# [About this exercise]
Set down the data below once more, precisely as it reads.

(Source data)

* * * * * * *

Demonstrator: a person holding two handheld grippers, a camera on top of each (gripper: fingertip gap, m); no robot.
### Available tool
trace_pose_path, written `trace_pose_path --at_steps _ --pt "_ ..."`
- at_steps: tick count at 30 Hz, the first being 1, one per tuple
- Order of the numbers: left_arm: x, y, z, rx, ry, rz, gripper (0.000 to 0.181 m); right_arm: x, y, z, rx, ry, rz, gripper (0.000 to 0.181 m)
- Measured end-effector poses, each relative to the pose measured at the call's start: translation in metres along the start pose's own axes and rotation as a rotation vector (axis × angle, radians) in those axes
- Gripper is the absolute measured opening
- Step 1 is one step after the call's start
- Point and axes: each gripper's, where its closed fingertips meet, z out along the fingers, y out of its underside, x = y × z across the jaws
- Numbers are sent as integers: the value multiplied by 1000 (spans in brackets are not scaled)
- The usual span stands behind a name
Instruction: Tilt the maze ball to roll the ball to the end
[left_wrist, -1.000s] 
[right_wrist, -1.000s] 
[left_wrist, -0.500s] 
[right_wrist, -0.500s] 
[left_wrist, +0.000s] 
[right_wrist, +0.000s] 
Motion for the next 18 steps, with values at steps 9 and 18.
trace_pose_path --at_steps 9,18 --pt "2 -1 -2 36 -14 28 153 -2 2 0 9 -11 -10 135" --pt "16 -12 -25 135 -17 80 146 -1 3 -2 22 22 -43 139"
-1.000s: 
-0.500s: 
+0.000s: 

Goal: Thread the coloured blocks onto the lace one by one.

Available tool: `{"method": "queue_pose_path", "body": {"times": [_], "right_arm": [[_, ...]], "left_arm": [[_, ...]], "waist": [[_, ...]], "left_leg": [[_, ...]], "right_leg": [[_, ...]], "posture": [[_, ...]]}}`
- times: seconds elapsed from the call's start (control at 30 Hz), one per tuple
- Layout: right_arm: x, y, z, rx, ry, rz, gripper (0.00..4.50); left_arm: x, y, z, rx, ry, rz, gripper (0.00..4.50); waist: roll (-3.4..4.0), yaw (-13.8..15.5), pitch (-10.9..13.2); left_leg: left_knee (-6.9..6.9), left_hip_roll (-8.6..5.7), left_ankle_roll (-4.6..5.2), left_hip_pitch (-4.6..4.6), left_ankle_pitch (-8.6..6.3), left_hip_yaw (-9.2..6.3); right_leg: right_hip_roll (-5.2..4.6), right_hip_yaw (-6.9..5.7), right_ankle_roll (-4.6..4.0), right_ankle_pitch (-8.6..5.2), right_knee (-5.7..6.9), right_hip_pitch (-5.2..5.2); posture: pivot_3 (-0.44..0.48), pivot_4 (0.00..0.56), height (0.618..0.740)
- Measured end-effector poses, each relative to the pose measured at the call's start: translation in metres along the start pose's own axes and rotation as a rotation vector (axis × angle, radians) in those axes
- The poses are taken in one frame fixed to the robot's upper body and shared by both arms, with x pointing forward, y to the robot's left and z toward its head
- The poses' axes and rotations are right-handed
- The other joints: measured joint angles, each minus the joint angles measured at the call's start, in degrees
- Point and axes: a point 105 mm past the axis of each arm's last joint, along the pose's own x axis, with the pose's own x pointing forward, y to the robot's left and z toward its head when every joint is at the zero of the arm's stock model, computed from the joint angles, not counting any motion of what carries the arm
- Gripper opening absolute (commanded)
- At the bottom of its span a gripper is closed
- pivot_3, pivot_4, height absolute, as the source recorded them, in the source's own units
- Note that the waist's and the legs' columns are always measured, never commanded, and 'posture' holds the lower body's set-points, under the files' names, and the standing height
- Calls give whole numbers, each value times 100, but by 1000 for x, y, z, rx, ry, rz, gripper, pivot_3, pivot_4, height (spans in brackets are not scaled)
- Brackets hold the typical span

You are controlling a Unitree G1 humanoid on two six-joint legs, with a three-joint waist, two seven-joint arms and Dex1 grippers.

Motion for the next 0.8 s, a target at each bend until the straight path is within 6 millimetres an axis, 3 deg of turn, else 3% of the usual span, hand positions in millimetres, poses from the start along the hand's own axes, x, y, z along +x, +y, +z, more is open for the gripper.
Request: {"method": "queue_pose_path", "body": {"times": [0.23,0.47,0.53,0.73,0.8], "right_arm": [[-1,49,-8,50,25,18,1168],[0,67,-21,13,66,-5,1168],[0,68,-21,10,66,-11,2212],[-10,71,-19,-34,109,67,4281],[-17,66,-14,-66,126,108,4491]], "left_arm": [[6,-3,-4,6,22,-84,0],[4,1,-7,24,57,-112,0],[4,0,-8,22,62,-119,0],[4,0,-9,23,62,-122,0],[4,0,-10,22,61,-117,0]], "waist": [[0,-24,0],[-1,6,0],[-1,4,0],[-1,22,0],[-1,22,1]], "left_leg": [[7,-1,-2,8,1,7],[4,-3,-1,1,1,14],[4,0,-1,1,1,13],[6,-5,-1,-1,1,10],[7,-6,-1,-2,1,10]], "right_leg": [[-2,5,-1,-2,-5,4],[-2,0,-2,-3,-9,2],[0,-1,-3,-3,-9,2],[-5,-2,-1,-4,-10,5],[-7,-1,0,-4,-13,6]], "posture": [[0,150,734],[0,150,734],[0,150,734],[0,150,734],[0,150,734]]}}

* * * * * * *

# [Solution to the problem]
Demonstrator: a person holding two handheld grippers, a camera on top of each (gripper: fingertip gap, m); no robot.
### Available tool
trace_pose_path, written `trace_pose_path --at_steps _ --pt "_ ..."`
- at_steps: tick count at 30 Hz, the first being 1, one per tuple
- Order of the numbers: left_arm: x, y, z, rx, ry, rz, gripper (0.000 to 0.181 m); right_arm: x, y, z, rx, ry, rz, gripper (0.000 to 0.181 m)
- Measured end-effector poses, each relative to the pose measured at the call's start: translation in metres along the start pose's own axes and rotation as a rotation vector (axis × angle, radians) in those axes
- Gripper is the absolute measured opening
- Step 1 is one step after the call's start
- Point and axes: each gripper's, where its closed fingertips meet, z out along the fingers, y out of its underside, x = y × z across the jaws
- Numbers are sent as integers: the value multiplied by 1000 (spans in brackets are not scaled)
- The usual span stands behind a name
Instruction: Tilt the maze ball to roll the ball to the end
[left_wrist, -1.000s] 
[right_wrist, -1.000s] 
[left_wrist, -0.500s] 
[right_wrist, -0.500s] 
[left_wrist, +0.000s] 
[right_wrist, +0.000s] 
Motion for the next 18 steps, with values at steps 9 and 18.
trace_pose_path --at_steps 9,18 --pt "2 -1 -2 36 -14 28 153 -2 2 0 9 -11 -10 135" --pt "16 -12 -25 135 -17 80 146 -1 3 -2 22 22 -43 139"
-1.000s: 
-0.500s: 
+0.000s: 

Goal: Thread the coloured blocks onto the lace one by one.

Available tool: `{"method": "queue_pose_path", "body": {"times": [_], "right_arm": [[_, ...]], "left_arm": [[_, ...]], "waist": [[_, ...]], "left_leg": [[_, ...]], "right_leg": [[_, ...]], "posture": [[_, ...]]}}`
- times: seconds elapsed from the call's start (control at 30 Hz), one per tuple
- Layout: right_arm: x, y, z, rx, ry, rz, gripper (0.00..4.50); left_arm: x, y, z, rx, ry, rz, gripper (0.00..4.50); waist: roll (-3.4..4.0), yaw (-13.8..15.5), pitch (-10.9..13.2); left_leg: left_knee (-6.9..6.9), left_hip_roll (-8.6..5.7), left_ankle_roll (-4.6..5.2), left_hip_pitch (-4.6..4.6), left_ankle_pitch (-8.6..6.3), left_hip_yaw (-9.2..6.3); right_leg: right_hip_roll (-5.2..4.6), right_hip_yaw (-6.9..5.7), right_ankle_roll (-4.6..4.0), right_ankle_pitch (-8.6..5.2), right_knee (-5.7..6.9), right_hip_pitch (-5.2..5.2); posture: pivot_3 (-0.44..0.48), pivot_4 (0.00..0.56), height (0.618..0.740)
- Measured end-effector poses, each relative to the pose measured at the call's start: translation in metres along the start pose's own axes and rotation as a rotation vector (axis × angle, radians) in those axes
- The poses are taken in one frame fixed to the robot's upper body and shared by both arms, with x pointing forward, y to the robot's left and z toward its head
- The poses' axes and rotations are right-handed
- The other joints: measured joint angles, each minus the joint angles measured at the call's start, in degrees
- Point and axes: a point 105 mm past the axis of each arm's last joint, along the pose's own x axis, with the pose's own x pointing forward, y to the robot's left and z toward its head when every joint is at the zero of the arm's stock model, computed from the joint angles, not counting any motion of what carries the arm
- Gripper opening absolute (commanded)
- At the bottom of its span a gripper is closed
- pivot_3, pivot_4, height absolute, as the source recorded them, in the source's own units
- Note that the waist's and the legs' columns are always measured, never commanded, and 'posture' holds the lower body's set-points, under the files' names, and the standing height
- Calls give whole numbers, each value times 100, but by 1000 for x, y, z, rx, ry, rz, gripper, pivot_3, pivot_4, height (spans in brackets are not scaled)
- Brackets hold the typical span

You are controlling a Unitree G1 humanoid on two six-joint legs, with a three-joint waist, two seven-joint arms and Dex1 grippers.

Motion for the next 0.8 s, a target at each bend until the straight path is within 6 millimetres an axis, 3 deg of turn, else 3% of the usual span, hand positions in millimetres, poses from the start along the hand's own axes, x, y, z along +x, +y, +z, more is open for the gripper.
Request: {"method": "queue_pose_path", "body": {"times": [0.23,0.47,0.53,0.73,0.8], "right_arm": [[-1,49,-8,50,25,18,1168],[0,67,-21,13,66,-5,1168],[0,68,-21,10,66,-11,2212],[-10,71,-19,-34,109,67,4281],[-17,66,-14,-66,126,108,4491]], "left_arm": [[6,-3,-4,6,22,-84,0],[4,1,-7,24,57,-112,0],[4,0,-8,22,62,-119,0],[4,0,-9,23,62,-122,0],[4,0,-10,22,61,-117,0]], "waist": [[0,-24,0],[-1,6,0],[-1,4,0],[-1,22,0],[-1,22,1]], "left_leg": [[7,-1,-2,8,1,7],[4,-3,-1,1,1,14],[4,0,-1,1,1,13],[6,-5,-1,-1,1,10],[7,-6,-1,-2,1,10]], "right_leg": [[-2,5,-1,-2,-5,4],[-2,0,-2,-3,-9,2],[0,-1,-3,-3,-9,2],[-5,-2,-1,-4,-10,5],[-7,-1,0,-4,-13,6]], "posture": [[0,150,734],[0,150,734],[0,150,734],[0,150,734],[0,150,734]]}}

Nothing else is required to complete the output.